L’argument phare à Abidjan, c’est qu’il est vital de conserver l’accès préférentiel au marché européen, premier partenaire commercial du pays et principale destination des matières premières agricoles dont le pays continue de dépendre pour ses entrées de devise.
Mais à en croire certains experts, il y a d’autres aspects à prendre compte afin de mieux jauger l’impact réel d’un engagement solitaire de la Côte d’Ivoire dans ce cadre commercial encore sujet à discussion. Dans une interview accordée à Financial Afrik TV (voir lien: https://youtu.be/3XfIxv2JUXI), Cheikh Tidiane Dieye, directeur exécutif du CACID (centre africain pour le commerce, l’intégration et le développement), estime qu’il existe un risque réel pour l’une des principales économies de la région.
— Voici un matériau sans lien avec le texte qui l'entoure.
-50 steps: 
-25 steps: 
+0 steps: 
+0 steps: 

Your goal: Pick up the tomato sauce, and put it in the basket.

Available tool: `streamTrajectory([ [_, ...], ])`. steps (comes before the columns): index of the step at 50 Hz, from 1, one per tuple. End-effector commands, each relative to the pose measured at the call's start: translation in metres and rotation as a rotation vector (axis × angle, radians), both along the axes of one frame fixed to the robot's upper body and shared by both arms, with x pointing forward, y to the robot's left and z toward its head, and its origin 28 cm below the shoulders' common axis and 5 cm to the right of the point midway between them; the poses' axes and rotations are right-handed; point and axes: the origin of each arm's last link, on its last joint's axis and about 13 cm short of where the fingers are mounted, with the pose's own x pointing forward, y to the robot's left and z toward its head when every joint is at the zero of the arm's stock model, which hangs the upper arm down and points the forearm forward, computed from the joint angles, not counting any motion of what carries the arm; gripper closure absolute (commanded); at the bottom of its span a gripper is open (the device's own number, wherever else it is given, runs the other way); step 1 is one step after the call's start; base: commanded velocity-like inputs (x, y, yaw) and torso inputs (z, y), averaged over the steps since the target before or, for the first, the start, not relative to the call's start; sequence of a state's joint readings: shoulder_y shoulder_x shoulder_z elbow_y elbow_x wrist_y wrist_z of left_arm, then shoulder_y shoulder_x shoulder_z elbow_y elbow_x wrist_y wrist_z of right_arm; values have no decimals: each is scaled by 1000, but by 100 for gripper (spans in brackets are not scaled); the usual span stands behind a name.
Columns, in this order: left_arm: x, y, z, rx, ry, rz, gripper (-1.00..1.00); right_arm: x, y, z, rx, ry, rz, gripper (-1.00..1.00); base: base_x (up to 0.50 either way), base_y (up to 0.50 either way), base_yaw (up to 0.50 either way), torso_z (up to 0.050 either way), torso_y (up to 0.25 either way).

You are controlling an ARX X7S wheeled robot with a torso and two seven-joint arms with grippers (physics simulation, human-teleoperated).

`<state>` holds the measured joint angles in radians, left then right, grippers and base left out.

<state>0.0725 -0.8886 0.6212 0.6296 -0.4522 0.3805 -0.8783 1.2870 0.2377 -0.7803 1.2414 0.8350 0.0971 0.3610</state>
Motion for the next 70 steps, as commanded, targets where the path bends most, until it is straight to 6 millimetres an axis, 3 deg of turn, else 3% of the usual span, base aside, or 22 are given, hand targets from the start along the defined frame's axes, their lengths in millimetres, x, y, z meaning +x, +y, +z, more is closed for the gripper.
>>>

Ce dernier soutient en effet que si ce choix devait se confirmer, la Côte d’Ivoire qui est « le champion » de l’intégration dans une région où elle écoule en grande partie sa production industrielle – à l’inverse de l’UE où le pays exporte ses produits bruts non transformés – aurait beaucoup plus à perdre.
« Malheureusement, poursuit-t-il, si elle met en œuvre un accord intérimaire seul, (…), les autres pays vont lui remettre des droits de douanes (en cours d’abolition dans le cadre du processus d’intégration économique dans la zone, ndlr) sur ses exportations dans la région et c’est sa production industrielle qui va en souffrir ». Avec comme conséquence des biens relativement moins compétitifs et donc un effet potentiellement dévastateur pour son tissus industriel et les emplois dans le secteur.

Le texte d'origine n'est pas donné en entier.